Read the story of how the bet came to be in the original 2008 Fortune article “Buffett’s Big Bet”. Read the terms of the bet and each side’s opening arguments at LongBets.org. This carefully-tracked bet was part of the inspiration for my transparent Beat the Market experiment. Too often, people are not honestly and accurately tracking the performance of their portfolios… again, starting ahead of time. It is natural to point out your winners and conveniently forget the losers.

You can read my original 2008 blog post and halfway 5-year update here.

My Money Blog has partnered with CardRatings and may receive a commission from card issuers. Some or all of the card offers that appear on this site are from advertisers and may impact how and where card products appear on the site. MyMoneyBlog.com does not include all card companies or all available card offers. All opinions expressed are the author’s alone, and has not been provided nor approved by any of the companies mentioned.

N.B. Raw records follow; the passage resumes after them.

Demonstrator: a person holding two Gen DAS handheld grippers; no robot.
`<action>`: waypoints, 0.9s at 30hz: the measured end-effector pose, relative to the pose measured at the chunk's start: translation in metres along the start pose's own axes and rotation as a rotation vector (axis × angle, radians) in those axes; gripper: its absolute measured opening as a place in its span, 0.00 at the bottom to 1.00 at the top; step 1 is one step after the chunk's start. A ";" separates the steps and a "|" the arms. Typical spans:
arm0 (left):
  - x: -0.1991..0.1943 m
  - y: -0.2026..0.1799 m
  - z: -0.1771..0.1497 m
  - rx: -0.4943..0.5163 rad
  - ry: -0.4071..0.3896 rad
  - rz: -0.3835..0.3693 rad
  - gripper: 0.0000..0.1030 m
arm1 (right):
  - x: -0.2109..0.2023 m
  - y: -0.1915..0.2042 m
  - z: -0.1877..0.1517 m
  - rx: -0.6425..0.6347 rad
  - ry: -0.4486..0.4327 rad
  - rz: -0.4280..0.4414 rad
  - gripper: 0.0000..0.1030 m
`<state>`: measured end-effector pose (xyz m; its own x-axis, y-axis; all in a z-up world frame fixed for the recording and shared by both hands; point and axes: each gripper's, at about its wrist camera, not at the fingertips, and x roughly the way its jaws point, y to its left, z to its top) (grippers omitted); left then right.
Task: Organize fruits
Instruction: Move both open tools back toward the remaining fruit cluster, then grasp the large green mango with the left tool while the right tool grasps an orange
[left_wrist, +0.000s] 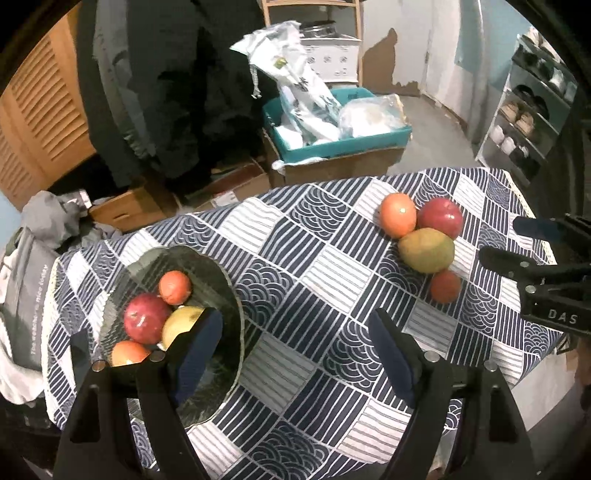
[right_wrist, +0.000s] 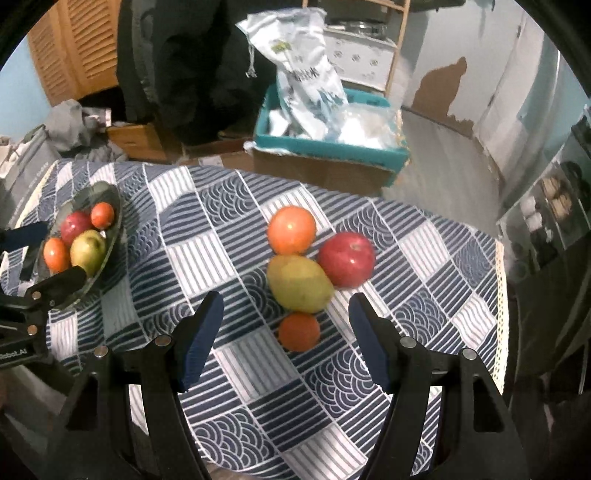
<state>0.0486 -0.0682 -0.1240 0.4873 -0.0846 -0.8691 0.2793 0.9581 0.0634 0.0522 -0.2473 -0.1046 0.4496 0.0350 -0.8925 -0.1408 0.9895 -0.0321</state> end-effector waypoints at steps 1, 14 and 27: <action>0.003 -0.002 0.000 0.004 0.006 0.006 0.80 | 0.003 -0.002 -0.002 0.002 0.007 0.000 0.68; 0.050 -0.012 -0.001 0.013 0.080 0.028 0.80 | 0.062 -0.023 -0.020 0.049 0.149 0.005 0.68; 0.086 -0.020 -0.006 -0.006 0.144 0.002 0.80 | 0.123 -0.026 -0.038 0.067 0.245 0.054 0.68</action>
<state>0.0802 -0.0927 -0.2026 0.3638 -0.0424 -0.9305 0.2733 0.9598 0.0632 0.0772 -0.2740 -0.2307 0.2152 0.0609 -0.9747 -0.0958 0.9946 0.0410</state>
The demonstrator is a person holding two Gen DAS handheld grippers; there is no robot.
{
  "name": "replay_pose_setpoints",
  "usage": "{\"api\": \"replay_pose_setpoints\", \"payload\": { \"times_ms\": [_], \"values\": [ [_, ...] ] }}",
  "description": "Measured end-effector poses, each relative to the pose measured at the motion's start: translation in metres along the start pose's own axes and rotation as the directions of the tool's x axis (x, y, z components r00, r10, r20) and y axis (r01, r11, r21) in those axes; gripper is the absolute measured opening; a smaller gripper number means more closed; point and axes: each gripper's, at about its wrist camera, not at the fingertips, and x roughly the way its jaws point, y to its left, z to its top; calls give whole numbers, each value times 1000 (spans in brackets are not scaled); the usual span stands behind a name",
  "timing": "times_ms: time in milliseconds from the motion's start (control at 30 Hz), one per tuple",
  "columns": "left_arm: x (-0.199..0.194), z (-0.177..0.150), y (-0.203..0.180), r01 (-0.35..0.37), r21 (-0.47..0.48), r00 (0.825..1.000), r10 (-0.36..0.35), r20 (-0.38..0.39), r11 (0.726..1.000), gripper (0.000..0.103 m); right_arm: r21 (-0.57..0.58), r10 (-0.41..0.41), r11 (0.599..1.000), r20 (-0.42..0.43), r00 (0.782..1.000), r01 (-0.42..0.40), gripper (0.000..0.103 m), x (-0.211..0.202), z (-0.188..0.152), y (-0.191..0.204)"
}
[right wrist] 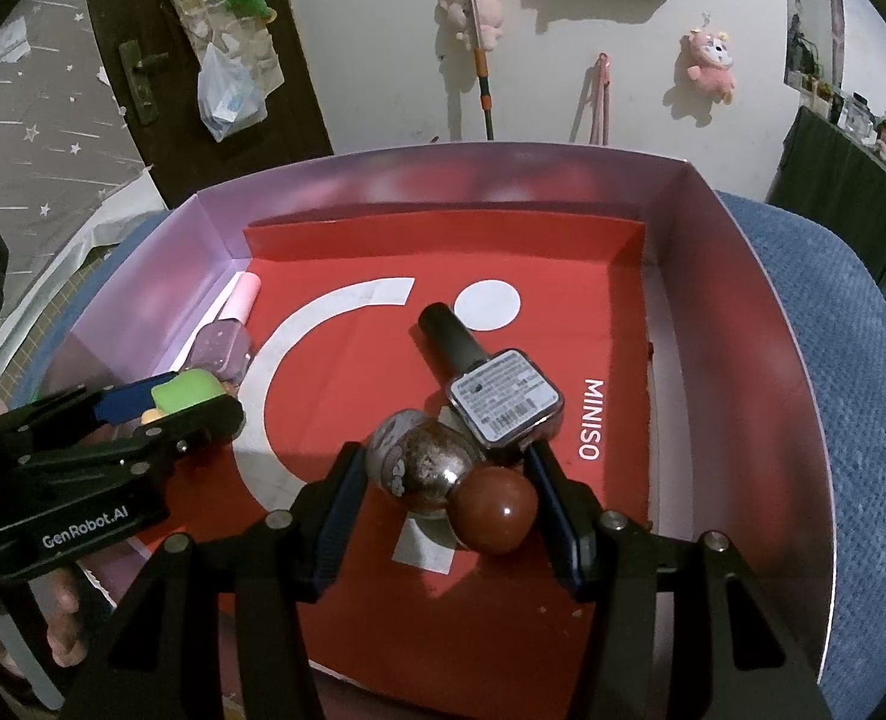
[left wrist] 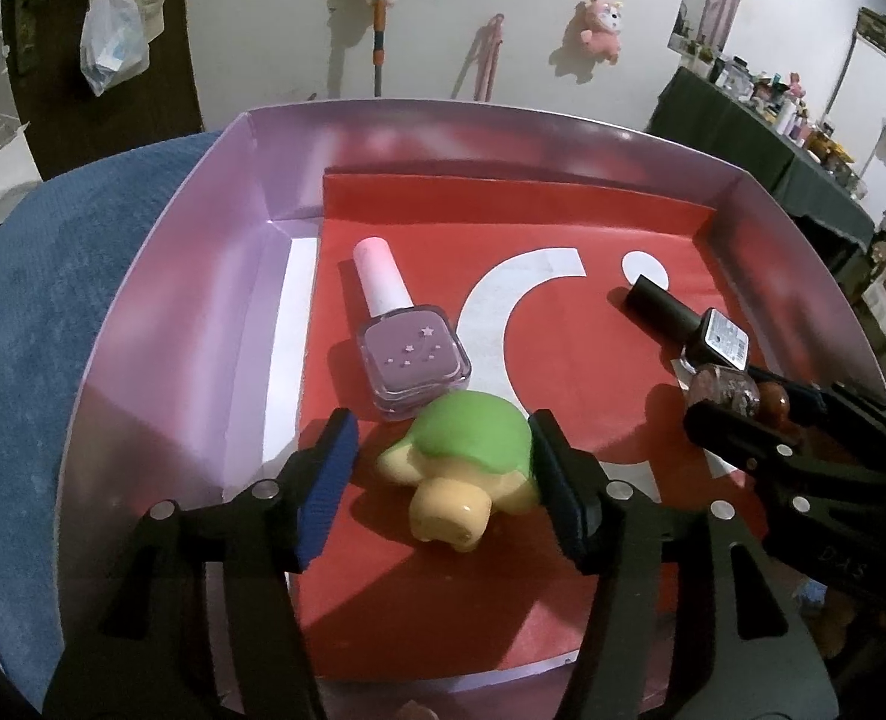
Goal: Organize rigid objects
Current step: 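Open both tools to set the turtle and balls on the red paper, then withdraw both tools from the box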
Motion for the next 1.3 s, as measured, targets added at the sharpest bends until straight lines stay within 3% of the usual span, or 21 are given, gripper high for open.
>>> {"api": "replay_pose_setpoints", "payload": {
  "times_ms": [267,467,733,900,1300],
  "values": [
    [-1,-2,-1,41,-3,999,-41,-3,999,72,-10,-5,1000,27,1000,5,67,-5,-3,3],
    [-10,-4,-11,9,47,1000,-10,27,999,81,-17,-2,1000,56,998,3,75,-12,-4,6],
    [-28,3,-11,15,14,996,-17,84,1000,88,-2,46,999,88,995,-46,80,-27,-8,6],
    [-42,3,-14,-15,7,992,14,124,1000,103,-7,84,996,112,990,-84,82,-43,-14,8],
    [-66,-12,-6,-24,-6,987,25,159,1000,103,-17,117,993,198,973,-116,95,-75,-23,14]
  ]
}}
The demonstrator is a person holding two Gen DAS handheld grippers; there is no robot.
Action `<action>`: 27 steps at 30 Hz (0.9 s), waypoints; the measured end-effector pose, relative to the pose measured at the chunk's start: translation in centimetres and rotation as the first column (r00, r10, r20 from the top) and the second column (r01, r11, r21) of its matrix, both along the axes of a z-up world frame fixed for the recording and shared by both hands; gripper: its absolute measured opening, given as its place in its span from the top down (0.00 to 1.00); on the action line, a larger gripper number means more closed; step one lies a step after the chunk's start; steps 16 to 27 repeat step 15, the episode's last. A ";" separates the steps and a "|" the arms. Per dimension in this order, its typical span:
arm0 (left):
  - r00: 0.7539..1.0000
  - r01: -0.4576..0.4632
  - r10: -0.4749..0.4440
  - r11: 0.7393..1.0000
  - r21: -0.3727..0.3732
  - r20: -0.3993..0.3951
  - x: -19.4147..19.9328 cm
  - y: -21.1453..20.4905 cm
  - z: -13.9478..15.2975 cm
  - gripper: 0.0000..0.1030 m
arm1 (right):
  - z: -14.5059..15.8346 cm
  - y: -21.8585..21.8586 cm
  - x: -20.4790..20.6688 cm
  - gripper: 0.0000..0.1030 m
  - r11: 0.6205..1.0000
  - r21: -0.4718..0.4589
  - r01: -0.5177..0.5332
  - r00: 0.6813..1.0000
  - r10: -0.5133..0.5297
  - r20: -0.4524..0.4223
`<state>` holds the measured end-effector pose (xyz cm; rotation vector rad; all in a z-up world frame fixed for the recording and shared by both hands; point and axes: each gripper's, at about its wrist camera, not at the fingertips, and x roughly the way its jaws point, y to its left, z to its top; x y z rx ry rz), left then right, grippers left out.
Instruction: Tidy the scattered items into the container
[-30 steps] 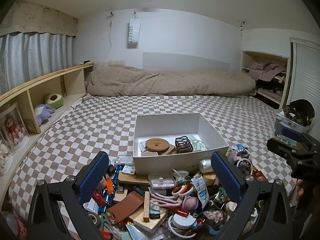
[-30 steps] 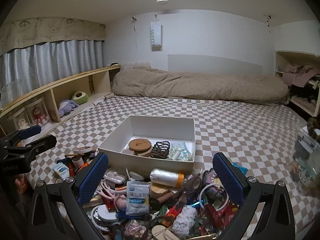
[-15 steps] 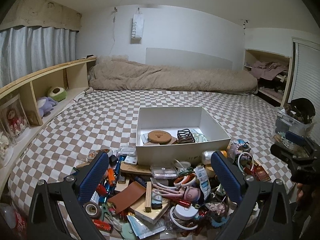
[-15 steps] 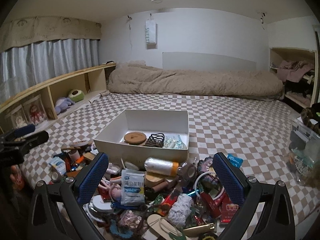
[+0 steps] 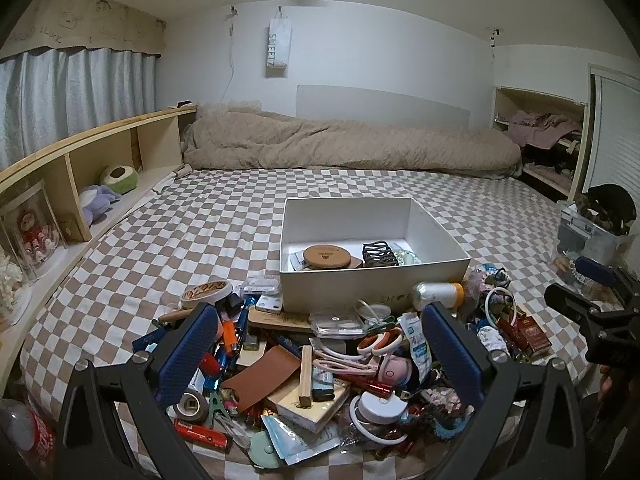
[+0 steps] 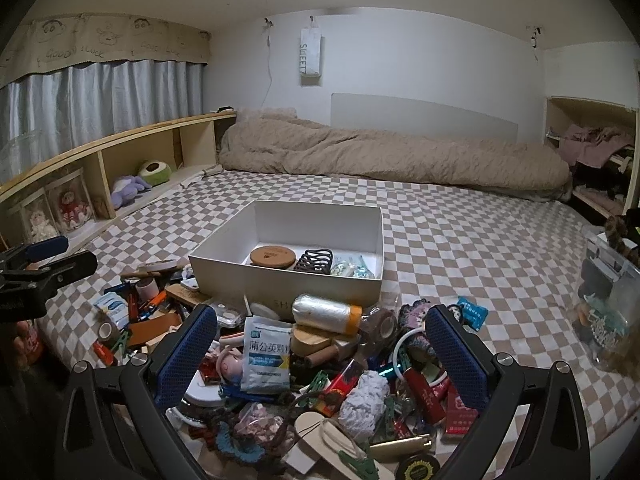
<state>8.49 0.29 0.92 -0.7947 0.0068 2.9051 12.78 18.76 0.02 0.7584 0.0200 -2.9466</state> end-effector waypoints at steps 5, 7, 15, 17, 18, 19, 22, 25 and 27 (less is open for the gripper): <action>1.000 -0.001 0.001 1.000 0.000 0.007 -0.1 0.0 -0.2 0.00 | 0.0 -0.1 0.0 0.00 1.000 -0.006 -0.001 1.000 0.001 0.005; 1.000 0.000 0.000 1.000 -0.001 0.008 -0.1 0.0 -0.2 0.00 | 0.0 -0.1 0.1 0.00 1.000 -0.007 -0.002 1.000 0.003 0.005; 1.000 0.007 -0.007 1.000 0.021 0.014 -0.1 -0.3 -0.5 0.00 | 0.1 -0.2 0.1 0.00 1.000 -0.013 -0.005 1.000 0.005 0.004; 1.000 0.007 -0.007 1.000 0.021 0.014 -0.1 -0.3 -0.5 0.00 | 0.1 -0.2 0.1 0.00 1.000 -0.013 -0.005 1.000 0.005 0.004; 1.000 0.007 -0.007 1.000 0.021 0.014 -0.1 -0.3 -0.5 0.00 | 0.1 -0.2 0.1 0.00 1.000 -0.013 -0.005 1.000 0.005 0.004; 1.000 0.007 -0.007 1.000 0.021 0.014 -0.1 -0.3 -0.5 0.00 | 0.1 -0.2 0.1 0.00 1.000 -0.013 -0.005 1.000 0.005 0.004; 1.000 0.007 -0.007 1.000 0.021 0.014 -0.1 -0.3 -0.5 0.00 | 0.1 -0.2 0.1 0.00 1.000 -0.013 -0.005 1.000 0.005 0.004; 1.000 0.007 -0.007 1.000 0.021 0.014 -0.1 -0.3 -0.5 0.00 | 0.1 -0.2 0.1 0.00 1.000 -0.013 -0.005 1.000 0.005 0.004; 1.000 0.007 -0.007 1.000 0.021 0.014 -0.1 -0.3 -0.5 0.00 | 0.1 -0.2 0.1 0.00 1.000 -0.013 -0.005 1.000 0.005 0.004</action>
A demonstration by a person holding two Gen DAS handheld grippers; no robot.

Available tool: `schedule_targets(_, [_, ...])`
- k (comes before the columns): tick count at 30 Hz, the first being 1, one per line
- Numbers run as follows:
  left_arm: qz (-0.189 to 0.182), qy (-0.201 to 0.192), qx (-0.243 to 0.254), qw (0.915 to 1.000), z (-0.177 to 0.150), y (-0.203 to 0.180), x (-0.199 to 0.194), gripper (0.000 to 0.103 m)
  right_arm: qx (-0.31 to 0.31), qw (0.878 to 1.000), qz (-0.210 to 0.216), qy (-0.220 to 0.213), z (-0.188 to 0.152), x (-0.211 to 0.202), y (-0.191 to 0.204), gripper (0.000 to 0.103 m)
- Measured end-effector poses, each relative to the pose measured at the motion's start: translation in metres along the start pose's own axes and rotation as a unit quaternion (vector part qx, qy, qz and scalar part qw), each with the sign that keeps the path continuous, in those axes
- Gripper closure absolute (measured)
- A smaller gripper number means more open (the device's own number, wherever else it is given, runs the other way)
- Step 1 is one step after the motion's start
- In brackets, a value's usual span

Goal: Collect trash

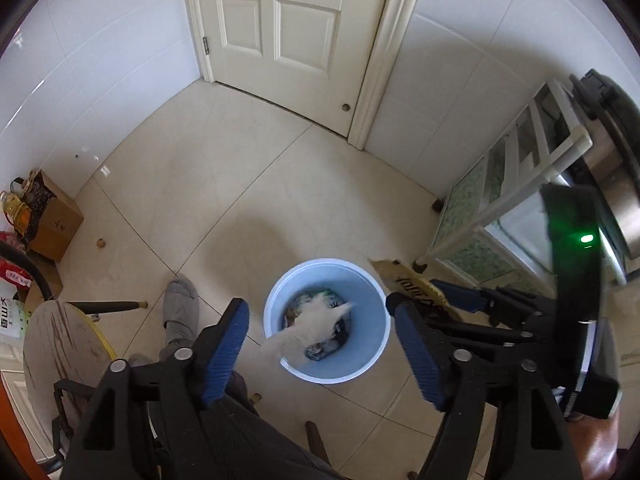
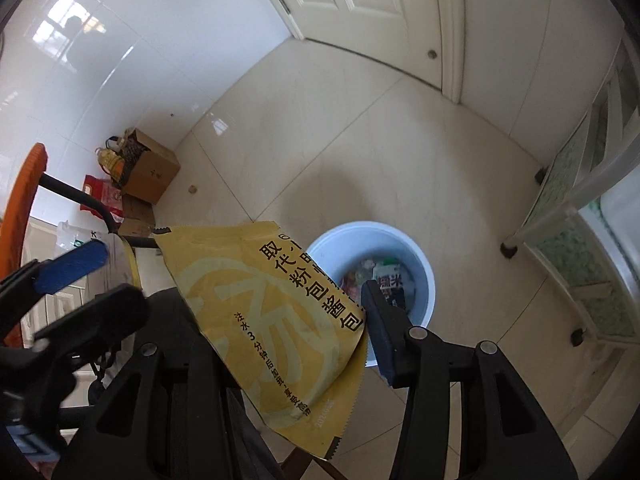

MyMoneyBlog.com is also a member of the Amazon Associate Program, and if you click through to Amazon and make a purchase, I may earn a small commission. Thank you for your support.


User Generated Content Disclosure: Comments and/or responses are not provided or commissioned by any advertiser. Comments and/or responses have not been reviewed, approved or otherwise endorsed by any advertiser. It is not any advertiser's responsibility to ensure all posts and/or questions are answered.

Comments

  1. Yeah… so you are comparing a time that started right after the value of most indexes was cut in half and the market began one of its largest rises (recoveries) in modern history, to a time when hedgefunds just ended a similar period of large gains. Not exactly a good period for comparison…

    • This was a voluntary bet on both sides made as of January 2008. Why makes excuses now based on what you know now happened because it is now 2014? I don’t think the participants are.

    • Funny argument by Glocklt4. Not only did index funds crash in 2008, almost all stocks did. The hedge fund operators were all over the press saying they were so much smarter they could do so much better than your mutual fund, whatever it was, so send money to them. As it has turned out, they weren’t any smarter than the market. Deducting their high fees they delivered lower returns. Will there ever be a time when some hedge funds do better than inde funds? Probably, but that will only show how random their winnings are. This was a time when they, if they had ant greater insight, had the best chance to prove it. They didn’t and deducting fees over the long term may never.

  2. I think this is a cute demonstration t to show what most of know… that paying high fees for “experts” is never worth it in the long run.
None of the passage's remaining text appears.